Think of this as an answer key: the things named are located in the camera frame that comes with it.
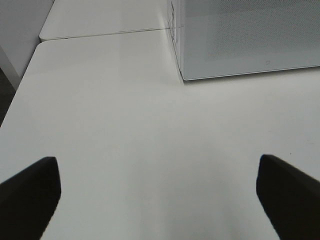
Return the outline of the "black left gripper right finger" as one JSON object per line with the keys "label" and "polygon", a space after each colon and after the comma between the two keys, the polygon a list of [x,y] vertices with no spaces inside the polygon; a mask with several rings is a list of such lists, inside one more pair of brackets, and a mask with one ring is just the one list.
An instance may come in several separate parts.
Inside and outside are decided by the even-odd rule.
{"label": "black left gripper right finger", "polygon": [[256,194],[281,240],[320,238],[320,182],[271,154],[259,160]]}

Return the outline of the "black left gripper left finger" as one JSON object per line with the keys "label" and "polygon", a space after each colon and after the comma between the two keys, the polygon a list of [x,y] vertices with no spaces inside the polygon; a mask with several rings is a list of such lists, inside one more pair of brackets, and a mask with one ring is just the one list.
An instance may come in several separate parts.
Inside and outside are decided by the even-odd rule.
{"label": "black left gripper left finger", "polygon": [[59,200],[57,159],[44,157],[0,184],[0,238],[39,240]]}

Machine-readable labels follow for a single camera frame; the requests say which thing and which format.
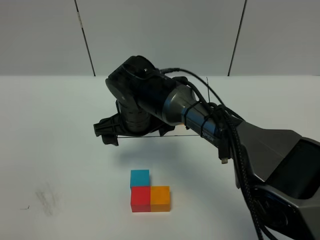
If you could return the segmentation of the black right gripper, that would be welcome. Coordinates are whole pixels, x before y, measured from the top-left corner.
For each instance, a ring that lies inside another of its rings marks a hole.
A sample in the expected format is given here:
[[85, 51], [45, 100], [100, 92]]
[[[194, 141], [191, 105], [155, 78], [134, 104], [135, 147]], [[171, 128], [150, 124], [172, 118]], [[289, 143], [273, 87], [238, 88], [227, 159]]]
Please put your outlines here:
[[105, 145], [118, 146], [119, 136], [143, 137], [158, 131], [162, 137], [175, 129], [142, 108], [129, 109], [118, 101], [115, 104], [117, 114], [101, 119], [93, 125], [95, 135], [101, 136]]

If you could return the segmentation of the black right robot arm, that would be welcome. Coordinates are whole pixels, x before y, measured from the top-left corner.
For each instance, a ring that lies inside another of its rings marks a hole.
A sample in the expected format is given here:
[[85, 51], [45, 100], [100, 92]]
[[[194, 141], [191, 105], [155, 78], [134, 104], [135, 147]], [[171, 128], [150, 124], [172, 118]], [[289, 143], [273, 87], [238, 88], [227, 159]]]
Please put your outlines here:
[[218, 149], [222, 163], [233, 160], [259, 239], [272, 231], [294, 240], [320, 237], [320, 144], [292, 130], [252, 125], [222, 102], [207, 102], [174, 68], [156, 68], [143, 56], [131, 56], [105, 83], [116, 98], [117, 113], [96, 123], [104, 144], [119, 136], [161, 136], [184, 125]]

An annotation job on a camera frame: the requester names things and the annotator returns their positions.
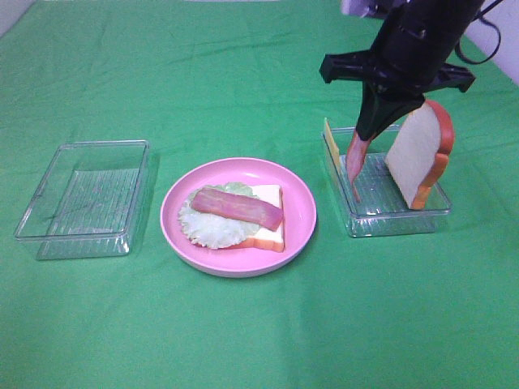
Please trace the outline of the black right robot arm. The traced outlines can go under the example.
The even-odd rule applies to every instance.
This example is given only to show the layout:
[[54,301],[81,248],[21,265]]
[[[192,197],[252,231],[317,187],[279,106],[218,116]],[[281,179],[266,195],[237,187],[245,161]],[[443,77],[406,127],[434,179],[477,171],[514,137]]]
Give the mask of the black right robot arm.
[[475,80],[448,56],[482,6],[480,1],[410,1],[393,8],[367,50],[327,54],[320,66],[325,83],[362,82],[356,132],[372,140],[397,119],[418,109],[428,92],[466,92]]

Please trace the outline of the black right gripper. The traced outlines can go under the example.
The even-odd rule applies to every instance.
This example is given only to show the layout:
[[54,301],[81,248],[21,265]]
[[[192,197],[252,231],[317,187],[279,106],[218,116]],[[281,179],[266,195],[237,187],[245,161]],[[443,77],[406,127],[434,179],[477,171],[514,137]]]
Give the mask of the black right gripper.
[[373,140],[397,119],[420,108],[426,92],[455,88],[466,92],[471,71],[448,64],[440,53],[362,50],[327,54],[320,67],[325,83],[362,81],[362,103],[355,127],[361,140]]

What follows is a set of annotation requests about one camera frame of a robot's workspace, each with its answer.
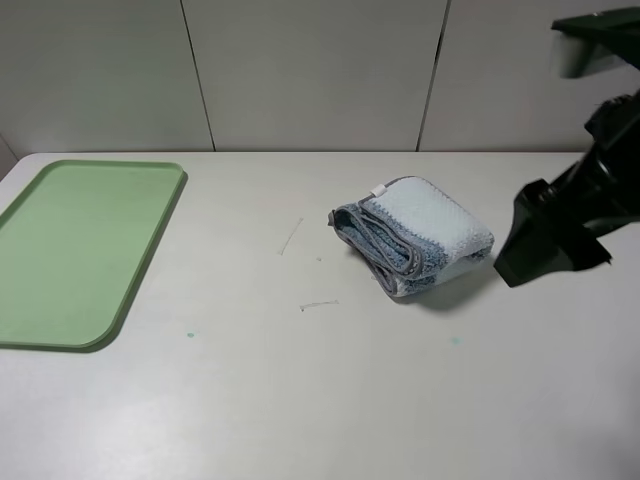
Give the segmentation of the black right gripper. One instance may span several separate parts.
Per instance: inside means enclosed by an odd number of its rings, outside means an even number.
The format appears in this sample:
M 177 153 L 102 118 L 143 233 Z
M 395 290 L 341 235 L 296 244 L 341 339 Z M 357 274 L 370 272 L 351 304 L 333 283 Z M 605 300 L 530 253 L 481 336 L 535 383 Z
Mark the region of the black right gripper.
M 639 221 L 639 95 L 605 101 L 585 129 L 592 144 L 578 161 L 550 184 L 527 184 L 514 199 L 494 263 L 511 288 L 610 262 L 598 239 Z

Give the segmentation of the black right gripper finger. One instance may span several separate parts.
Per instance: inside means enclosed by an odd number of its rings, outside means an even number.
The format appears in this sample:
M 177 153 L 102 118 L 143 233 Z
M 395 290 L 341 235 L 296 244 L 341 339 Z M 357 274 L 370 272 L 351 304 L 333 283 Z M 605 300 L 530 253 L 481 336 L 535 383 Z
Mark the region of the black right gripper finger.
M 623 65 L 639 69 L 639 9 L 620 8 L 554 20 L 551 66 L 577 79 Z

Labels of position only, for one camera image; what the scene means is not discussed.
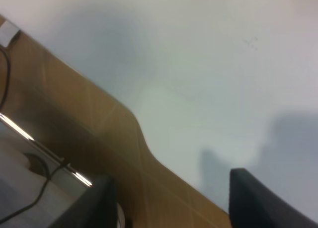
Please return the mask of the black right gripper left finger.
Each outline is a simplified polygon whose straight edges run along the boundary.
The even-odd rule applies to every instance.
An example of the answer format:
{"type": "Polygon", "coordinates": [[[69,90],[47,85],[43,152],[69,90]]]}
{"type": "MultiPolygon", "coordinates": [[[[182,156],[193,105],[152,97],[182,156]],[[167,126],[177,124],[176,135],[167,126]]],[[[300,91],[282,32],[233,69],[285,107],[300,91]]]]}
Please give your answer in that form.
{"type": "Polygon", "coordinates": [[[50,227],[115,228],[117,220],[114,179],[101,176],[50,227]]]}

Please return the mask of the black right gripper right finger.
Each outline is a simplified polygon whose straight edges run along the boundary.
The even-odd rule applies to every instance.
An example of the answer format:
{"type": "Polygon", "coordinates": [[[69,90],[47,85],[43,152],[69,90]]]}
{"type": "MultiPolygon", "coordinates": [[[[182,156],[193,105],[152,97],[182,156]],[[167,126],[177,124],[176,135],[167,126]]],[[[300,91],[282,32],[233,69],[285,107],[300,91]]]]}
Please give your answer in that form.
{"type": "Polygon", "coordinates": [[[234,228],[316,228],[244,168],[230,171],[229,217],[234,228]]]}

- **PROBLEM**: What lines of the data include the word "from"? Copy each of them.

- **WRITTEN RESPONSE**:
If you could return the segmentation of the black right gripper, that would be welcome. Coordinates are whole pixels, x before y, measured from the top-left corner.
If you could return the segmentation of the black right robot arm, that would be welcome. Coordinates are whole pixels, x before y, measured from the top-left corner.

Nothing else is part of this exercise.